The custody battle over the children from the Fundamentalist LDS Church's YFZ Ranch is winding down rapidly, with only three children left under court oversight.
One of the most hotly fought custody cases is closer to ending. In a filing in a San Angelo, Texas, court on Monday, Texas Child Protective Services asked a judge to "nonsuit" 17-year-old Teresa Jeffs, the daughter of FLDS leader Warren Jeffs.
"The Court orders the suit affecting the parent-child relationship as it relates to Teresa Jeffs, a child, as to the action filed by the Texas Department of Family and Protective Services, dismissed," Judge Barbara Walther wrote in an order obtained by the Deseret News.
A CPS spokesman declined to speak about the dismissal, saying the agency does not talk about specific cases. Jeffs' court-appointed attorney, Natalie Malonis, said the case was not over, however.
Malonis filed a counter-petition in January, seeking to place restrictions upon Jeffs — including appointing her mother and CPS as joint-managing conservators of the child, restricting her to live in Texas, and seeking financial support from the United Effort Plan Trust, the real-estate arm of the FLDS Church.
"I'm hoping to settle all this," Malonis told the Deseret News on Monday.

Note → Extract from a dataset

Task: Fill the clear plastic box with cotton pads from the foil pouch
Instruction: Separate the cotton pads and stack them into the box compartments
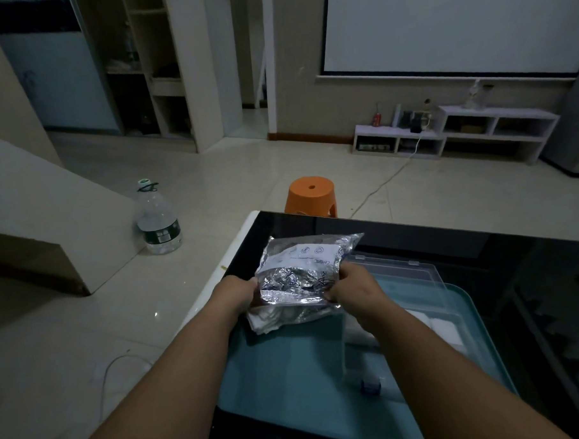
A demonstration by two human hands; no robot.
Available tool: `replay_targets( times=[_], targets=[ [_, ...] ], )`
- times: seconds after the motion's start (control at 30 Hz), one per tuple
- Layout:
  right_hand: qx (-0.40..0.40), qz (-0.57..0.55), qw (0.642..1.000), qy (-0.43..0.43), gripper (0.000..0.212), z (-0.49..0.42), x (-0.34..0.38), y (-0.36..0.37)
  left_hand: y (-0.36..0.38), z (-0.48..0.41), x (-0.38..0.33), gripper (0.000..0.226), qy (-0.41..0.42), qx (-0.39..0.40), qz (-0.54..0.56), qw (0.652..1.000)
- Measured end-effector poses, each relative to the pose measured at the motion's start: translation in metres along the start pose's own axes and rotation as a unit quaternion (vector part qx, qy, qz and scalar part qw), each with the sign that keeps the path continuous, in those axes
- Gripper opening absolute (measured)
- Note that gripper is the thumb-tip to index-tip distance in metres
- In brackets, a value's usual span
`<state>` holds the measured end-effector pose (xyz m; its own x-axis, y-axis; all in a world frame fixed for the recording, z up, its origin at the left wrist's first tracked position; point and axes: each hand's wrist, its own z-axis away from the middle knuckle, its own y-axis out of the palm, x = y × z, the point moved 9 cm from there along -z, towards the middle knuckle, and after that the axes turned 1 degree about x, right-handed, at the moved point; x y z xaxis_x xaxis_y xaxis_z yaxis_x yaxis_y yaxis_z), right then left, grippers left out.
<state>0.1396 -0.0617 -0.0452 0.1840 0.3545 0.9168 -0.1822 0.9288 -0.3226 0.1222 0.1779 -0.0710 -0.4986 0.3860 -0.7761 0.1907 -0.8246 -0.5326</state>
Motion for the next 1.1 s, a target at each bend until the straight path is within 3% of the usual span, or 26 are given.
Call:
replay_targets(
  times=[0.13,0.23,0.3,0.4,0.53,0.63,0.73,0.93,1.1],
  targets=[
    [-0.001,0.003,1.000,-0.001,0.037,0.000,-0.004,-0.003,0.003,-0.002,0.004,0.039,-0.022,0.005,0.092,0.995],
    [0.002,-0.001,1.000,-0.008,0.034,0.001,-0.004,-0.003,0.009,0.003,0.002,0.017,-0.020,0.043,0.155,0.987],
    [-0.004,0.013,1.000,-0.023,0.034,0.002,0.000,-0.004,0.013,0.006,0.000,0.019,-0.011,0.071,0.181,0.981],
    [0.010,0.018,0.999,-0.038,0.045,0.003,0.003,-0.003,0.011,0.005,-0.006,0.012,0.012,0.065,0.200,0.977],
    [0.021,-0.085,0.995,-0.040,0.065,0.006,0.009,-0.007,0.006,0.002,-0.014,0.015,0.045,0.044,0.210,0.976],
    [-0.002,-0.089,0.995,-0.046,0.061,0.008,0.016,-0.013,0.005,0.004,-0.018,0.019,0.049,0.050,0.209,0.976],
    [-0.022,-0.081,0.995,-0.051,0.040,0.012,0.023,-0.014,0.008,0.010,-0.024,0.015,0.050,0.075,0.238,0.967],
    [-0.031,-0.113,0.993,-0.024,0.022,0.013,0.021,-0.017,0.017,0.021,-0.037,0.045,0.065,0.138,0.315,0.937],
    [-0.018,-0.132,0.991,-0.028,0.028,0.012,0.021,-0.016,0.017,0.020,-0.033,0.021,0.046,0.114,0.338,0.933]
  ],
)
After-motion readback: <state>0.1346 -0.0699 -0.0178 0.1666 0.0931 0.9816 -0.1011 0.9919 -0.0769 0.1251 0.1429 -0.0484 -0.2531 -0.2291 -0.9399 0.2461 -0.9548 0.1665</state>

She is in the midst of a courtroom spat with FLDS members and their lawyers after deposing YFZ Ranch leader Frederick Merril Jessop and FLDS spokesman Willie Jessop, who both invoked their Fifth Amendment right against self-incrimination in depositions involving her child client. A judge has yet to rule on whether they can be compelled to answer her questions. A hearing is scheduled Friday to deal with their request to seal the depositions.

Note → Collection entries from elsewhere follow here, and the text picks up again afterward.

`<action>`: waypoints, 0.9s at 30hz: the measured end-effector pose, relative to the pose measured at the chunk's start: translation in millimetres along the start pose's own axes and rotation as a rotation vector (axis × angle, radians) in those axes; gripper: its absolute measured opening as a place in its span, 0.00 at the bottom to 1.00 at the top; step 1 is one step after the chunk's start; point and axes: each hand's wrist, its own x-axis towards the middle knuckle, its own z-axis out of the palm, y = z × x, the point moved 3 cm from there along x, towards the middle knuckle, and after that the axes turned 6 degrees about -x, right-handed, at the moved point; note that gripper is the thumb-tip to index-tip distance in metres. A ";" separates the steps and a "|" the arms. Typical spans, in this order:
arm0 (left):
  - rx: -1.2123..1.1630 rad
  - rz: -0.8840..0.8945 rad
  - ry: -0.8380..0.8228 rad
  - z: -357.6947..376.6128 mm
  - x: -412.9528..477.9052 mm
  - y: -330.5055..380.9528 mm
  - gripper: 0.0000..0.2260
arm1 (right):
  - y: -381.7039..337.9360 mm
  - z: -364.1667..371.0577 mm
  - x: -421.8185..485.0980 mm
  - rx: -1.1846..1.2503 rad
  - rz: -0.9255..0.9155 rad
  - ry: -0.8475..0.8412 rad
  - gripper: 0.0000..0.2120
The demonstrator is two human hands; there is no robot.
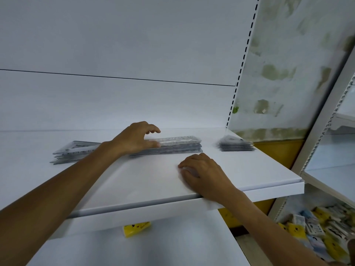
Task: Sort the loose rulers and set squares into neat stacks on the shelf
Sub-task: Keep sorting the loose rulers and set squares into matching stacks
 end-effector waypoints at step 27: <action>0.201 -0.456 0.383 -246.0 -291.1 -210.4 0.09 | -318.3 70.9 177.6 0.374 -0.490 -0.019 0.08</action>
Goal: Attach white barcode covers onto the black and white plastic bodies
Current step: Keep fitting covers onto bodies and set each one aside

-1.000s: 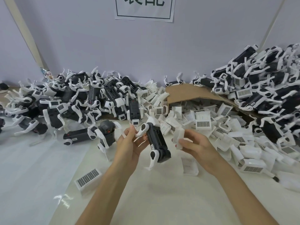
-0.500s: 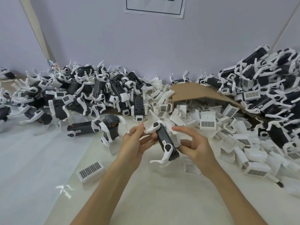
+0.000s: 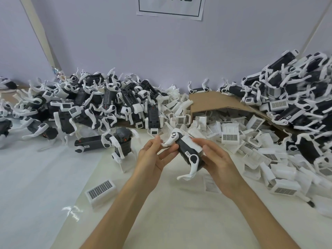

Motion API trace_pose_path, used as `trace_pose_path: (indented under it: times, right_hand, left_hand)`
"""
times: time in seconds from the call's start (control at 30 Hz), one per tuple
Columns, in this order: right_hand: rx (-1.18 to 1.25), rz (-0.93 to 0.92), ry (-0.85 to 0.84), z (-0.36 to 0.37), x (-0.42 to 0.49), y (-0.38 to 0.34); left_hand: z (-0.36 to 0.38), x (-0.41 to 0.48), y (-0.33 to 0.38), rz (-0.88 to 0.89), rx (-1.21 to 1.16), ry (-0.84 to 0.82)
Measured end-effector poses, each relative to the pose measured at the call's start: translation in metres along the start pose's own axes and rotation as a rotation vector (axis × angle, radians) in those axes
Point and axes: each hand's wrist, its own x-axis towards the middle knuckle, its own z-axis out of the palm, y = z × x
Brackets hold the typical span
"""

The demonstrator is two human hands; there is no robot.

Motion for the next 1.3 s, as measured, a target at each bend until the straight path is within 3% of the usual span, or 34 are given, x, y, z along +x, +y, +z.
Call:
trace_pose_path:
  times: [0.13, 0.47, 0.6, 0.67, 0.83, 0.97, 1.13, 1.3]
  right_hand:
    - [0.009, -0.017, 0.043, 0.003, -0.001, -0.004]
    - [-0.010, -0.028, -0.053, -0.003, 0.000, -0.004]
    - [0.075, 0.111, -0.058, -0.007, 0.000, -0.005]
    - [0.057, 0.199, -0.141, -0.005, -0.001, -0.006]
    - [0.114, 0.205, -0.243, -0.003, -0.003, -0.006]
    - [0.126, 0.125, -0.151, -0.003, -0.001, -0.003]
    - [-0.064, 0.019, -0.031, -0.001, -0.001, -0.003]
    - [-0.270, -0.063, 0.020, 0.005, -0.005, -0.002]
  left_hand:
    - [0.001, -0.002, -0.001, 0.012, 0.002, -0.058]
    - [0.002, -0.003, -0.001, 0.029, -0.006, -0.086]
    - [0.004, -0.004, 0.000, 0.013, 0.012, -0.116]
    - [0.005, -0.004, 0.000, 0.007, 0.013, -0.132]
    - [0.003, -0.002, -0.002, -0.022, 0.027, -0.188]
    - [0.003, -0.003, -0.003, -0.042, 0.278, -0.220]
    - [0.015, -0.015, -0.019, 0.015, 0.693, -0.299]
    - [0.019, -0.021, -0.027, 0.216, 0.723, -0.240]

"It's difficult to even evaluate the risk to my client because there's so little information about how the group works and who controls what," she said. "Maybe if I had that information it might be clear to me that she's fine in the situation she's in. I'm not asking for anything real drastic. I'm not."
Teresa Jeffs was allegedly married to Raymond Merril Jessop when she was 15 and he was 34.
Teresa Jeffs sought to have Malonis replaced, saying her attorney was not acting in her best interests. Malonis sought a restraining order against Willie Jessop, accusing him of intimidating her and pressuring the girl to be uncooperative.
The judge refused to remove Malonis and signed a restraining order telling Jeffs' mother, Annette, to keep her daughter away from Jessop.
Malonis said she was served Monday with a new filing by Jeffs' mother, Annette, seeking to replace Malonis and accusing her of not doing what is in Teresa Jeffs' best interest.
Meanwhile, CPS confirmed to the Deseret News that it nonsuited four children on Friday, in addition to Jeffs. The 436 children have been dropped for a variety of reasons, CPS has said, including no evidence of abuse being found or the children's parents taking the appropriate steps to protect their child from abuse.
"Until we have every single one of them back, it's hard to feel overjoyed about it," FLDS member and spokesman Willie Jessop said in an interview last week when more children were dropped from court oversight.
One child, a 14-year-old girl believed to have been married at age 12 to Warren Jeffs, was returned to foster care after Walther ruled her mother failed to protect her from abuse. A custody trial is set for September. The 439 children were taken into state custody last April when law enforcement and CPS caseworkers went to the YFZ Ranch outside Eldorado, Texas, to investigate a phone call of someone claiming to be a pregnant 16-year-old in an abusive, polygamous marriage. The call is believed to be a hoax, but authorities claimed to have found other signs of abuse on the ranch.